The most advanced development candidate in Asher Bio’s pipeline is AB248, an engineered IL-2 designed to be specific to CD8+ effector T cells. Native IL-2 is a clinically approved immunotherapy whose use has been limited due to pronounced side effects.
Beyond AB248, the pipeline comprises a cis-targeted IL-2 designed to stimulate CAR-T cells specifically, a T-cell cis-targeted STAT3 activating cytokine for cancer Treg cis-targeted cytokine for the treatment of autoimmune disease.
Roche has stopped phase 3 Huntington’s disease clinical trial after a provisional review of the data. The preplanned review observed no new safety signals associated with Ionis Pharmaceuticals-partnered antisense drug tominersen, implying a lack of efficacy may have driven the decision to halt the trial.
Tominersen, also known as IONIS-HTTRx and RG6042, is designed to decrease the production of HTT, the protein that in its mutated form drives the rare genetic, progressive condition Huntington’s. HTT is a validated target, but difficulties drugging the protein via traditional modalities means there remains a significant unmet need in Huntington’s, leading companies comprising Ionis to try to come at the problem from a new angle.
Ionis’ work led to a licensing agreement with Roche in 2017 and forecasts of USD 5 billion peak annual sales for antisense therapy tominersen. The analysts at Jefferies informed investors that the unmet medical need, with no therapies approved to decrease this rare disease’s progression, tominersen was widely acknowledged to be a potentially high risk but blockbuster reward asset in Roche’s pipeline.
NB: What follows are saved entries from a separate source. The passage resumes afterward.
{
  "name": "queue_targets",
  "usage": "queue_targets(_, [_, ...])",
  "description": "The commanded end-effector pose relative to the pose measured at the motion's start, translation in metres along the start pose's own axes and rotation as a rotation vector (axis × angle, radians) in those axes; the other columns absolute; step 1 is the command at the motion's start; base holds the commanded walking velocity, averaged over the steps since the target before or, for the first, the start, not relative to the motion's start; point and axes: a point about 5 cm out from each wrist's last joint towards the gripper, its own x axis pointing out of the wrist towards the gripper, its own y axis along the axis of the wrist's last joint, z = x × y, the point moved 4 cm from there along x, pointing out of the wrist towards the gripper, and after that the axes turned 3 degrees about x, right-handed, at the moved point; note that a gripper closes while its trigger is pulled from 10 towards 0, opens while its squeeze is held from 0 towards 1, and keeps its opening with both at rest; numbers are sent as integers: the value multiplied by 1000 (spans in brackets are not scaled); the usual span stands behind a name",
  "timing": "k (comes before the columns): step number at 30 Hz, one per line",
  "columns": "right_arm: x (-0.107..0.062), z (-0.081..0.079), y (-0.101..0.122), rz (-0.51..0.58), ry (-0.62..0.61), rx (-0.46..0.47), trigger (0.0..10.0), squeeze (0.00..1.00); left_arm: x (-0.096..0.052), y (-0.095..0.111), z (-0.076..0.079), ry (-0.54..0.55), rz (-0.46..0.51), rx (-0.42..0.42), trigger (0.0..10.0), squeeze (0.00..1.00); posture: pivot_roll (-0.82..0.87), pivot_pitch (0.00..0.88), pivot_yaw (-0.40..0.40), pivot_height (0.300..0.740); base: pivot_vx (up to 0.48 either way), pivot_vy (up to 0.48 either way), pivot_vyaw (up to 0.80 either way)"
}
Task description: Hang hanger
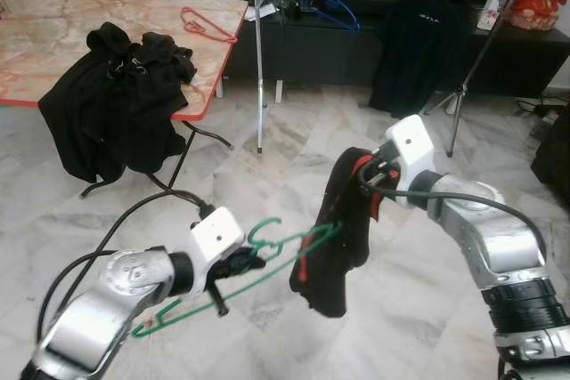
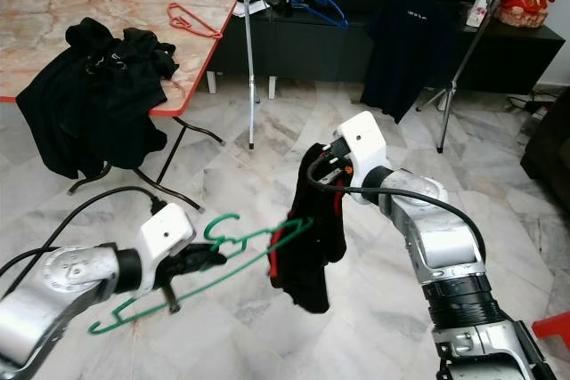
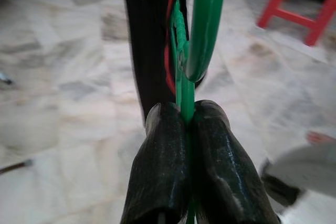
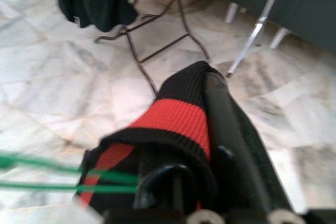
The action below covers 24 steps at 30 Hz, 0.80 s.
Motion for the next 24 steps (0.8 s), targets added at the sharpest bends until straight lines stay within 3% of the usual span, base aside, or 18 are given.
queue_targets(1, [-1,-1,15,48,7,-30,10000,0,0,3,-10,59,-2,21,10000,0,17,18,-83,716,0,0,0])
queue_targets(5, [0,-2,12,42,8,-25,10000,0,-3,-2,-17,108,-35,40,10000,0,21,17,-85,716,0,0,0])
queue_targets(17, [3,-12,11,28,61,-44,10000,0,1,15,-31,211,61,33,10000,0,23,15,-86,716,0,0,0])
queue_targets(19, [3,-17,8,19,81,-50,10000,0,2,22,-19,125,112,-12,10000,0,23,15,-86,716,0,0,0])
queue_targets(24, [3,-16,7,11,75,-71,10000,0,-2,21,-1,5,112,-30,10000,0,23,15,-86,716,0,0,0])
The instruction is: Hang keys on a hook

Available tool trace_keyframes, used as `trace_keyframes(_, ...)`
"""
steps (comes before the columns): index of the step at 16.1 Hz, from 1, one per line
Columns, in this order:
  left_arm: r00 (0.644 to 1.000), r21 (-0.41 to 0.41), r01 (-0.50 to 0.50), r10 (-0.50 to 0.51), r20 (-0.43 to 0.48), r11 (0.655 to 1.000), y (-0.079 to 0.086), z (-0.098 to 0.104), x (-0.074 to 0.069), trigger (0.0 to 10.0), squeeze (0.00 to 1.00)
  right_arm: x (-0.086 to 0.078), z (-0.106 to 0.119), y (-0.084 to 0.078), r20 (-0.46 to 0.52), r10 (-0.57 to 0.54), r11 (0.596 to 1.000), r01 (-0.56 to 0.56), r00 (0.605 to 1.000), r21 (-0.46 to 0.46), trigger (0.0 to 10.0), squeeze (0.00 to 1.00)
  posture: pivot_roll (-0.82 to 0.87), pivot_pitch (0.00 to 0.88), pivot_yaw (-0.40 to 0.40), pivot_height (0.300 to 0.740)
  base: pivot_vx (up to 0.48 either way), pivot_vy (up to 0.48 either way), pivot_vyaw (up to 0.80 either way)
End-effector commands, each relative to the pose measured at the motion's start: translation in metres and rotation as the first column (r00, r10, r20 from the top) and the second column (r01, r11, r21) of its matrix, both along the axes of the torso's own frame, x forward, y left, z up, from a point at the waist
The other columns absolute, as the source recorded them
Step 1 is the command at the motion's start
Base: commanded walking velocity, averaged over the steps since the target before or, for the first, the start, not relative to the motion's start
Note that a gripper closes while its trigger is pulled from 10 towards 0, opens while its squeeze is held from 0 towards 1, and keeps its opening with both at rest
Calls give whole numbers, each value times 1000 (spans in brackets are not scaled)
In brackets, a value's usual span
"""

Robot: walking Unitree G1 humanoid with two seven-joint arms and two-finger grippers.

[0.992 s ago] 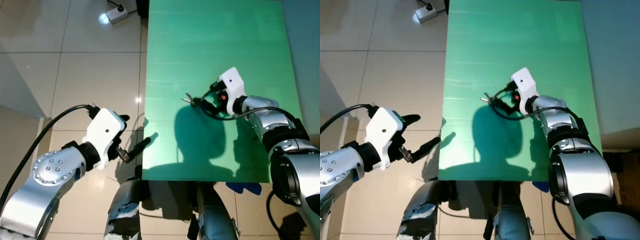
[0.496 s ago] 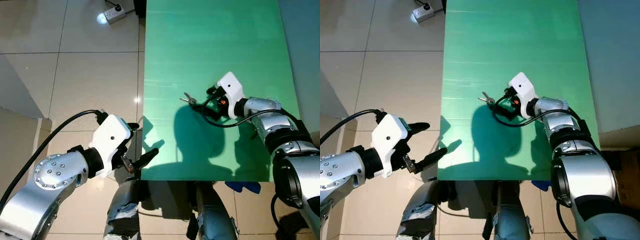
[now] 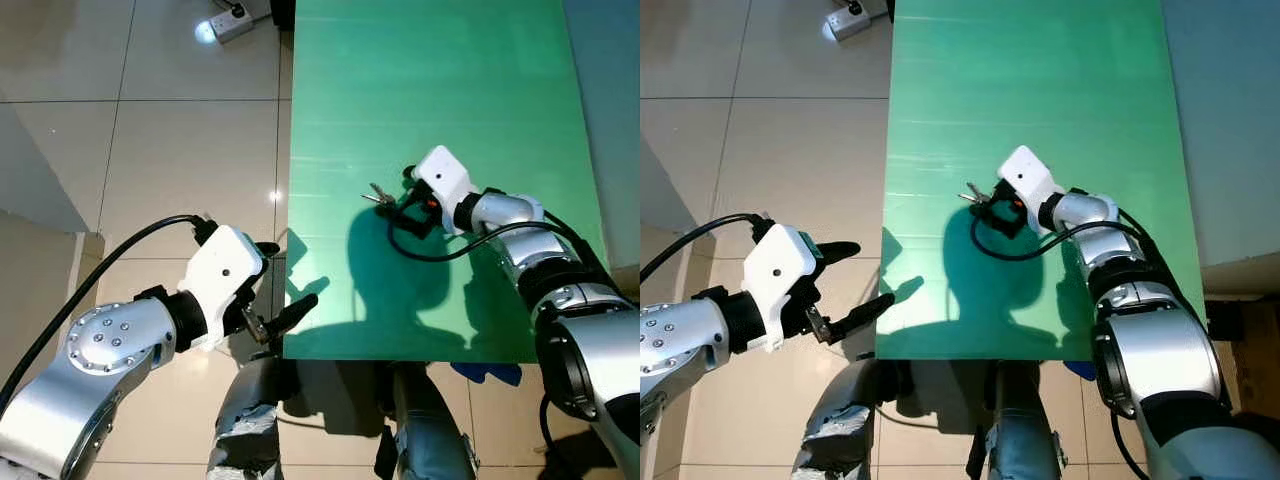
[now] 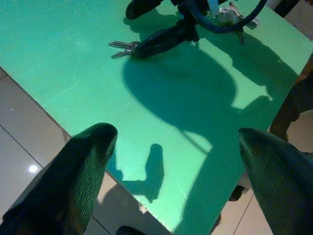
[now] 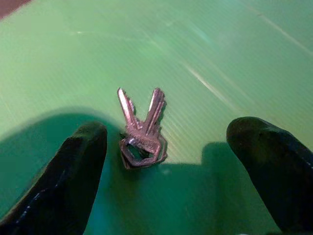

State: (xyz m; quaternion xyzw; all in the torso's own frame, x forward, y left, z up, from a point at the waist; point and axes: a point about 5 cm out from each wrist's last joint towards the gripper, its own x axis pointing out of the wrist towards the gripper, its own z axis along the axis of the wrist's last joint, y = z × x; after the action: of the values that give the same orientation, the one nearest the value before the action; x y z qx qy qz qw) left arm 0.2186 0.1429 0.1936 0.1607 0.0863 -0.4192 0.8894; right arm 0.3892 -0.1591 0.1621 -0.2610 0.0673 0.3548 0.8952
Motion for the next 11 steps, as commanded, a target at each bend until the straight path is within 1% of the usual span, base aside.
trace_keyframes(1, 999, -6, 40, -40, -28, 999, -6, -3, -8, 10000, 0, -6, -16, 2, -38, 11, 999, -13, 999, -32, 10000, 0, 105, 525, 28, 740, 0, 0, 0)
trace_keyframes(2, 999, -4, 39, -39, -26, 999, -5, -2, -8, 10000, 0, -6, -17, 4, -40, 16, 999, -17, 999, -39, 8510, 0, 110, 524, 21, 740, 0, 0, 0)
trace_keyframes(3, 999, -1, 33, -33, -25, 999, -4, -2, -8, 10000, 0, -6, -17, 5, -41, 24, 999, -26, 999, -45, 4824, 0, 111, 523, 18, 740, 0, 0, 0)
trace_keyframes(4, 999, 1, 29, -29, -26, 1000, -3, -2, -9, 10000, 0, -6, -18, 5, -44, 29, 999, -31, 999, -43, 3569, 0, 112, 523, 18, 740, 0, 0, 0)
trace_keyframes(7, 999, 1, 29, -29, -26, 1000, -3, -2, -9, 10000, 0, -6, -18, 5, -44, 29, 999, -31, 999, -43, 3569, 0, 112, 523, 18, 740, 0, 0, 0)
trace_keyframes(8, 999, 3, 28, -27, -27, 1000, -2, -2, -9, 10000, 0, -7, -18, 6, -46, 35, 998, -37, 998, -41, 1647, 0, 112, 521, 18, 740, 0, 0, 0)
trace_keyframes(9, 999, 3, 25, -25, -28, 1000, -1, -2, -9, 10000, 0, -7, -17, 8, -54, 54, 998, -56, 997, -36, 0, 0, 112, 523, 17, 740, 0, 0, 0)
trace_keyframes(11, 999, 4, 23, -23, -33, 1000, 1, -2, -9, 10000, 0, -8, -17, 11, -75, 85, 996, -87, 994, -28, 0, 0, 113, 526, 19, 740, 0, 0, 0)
A phase 3 prostate cancer clinical trial of Novaris’ targeted radioligand therapy 177Lu-PSMA-617 has touched both its primary endpoints. The result tees Novartis up to obtain approval for a drug; it picked up its USD 2.1 billion acquisition of Endocyte.
Investigators in the phase 3 VISION study randomized 831 patients with PSMA-positive metastatic castration-resistant prostate cancer to receive either just investigator-chosen best standard of care or that regimen plus up to six infusions of 177Lu-PSMA-617. The drug is developed to bind to cells, which express PSMA, a protein found in prostatic tissue, and exhibit them to radioisotope emissions that disrupt replication and cause cell death.
Novartis stated that overall survival and radiographic progression-free survival were considerably better in patients who received 177Lu-PSMA-617. Novartis is yet to share the results but is sufficiently encouraged by the data to start preparing to seek approvals in the U.S. and EU later this year.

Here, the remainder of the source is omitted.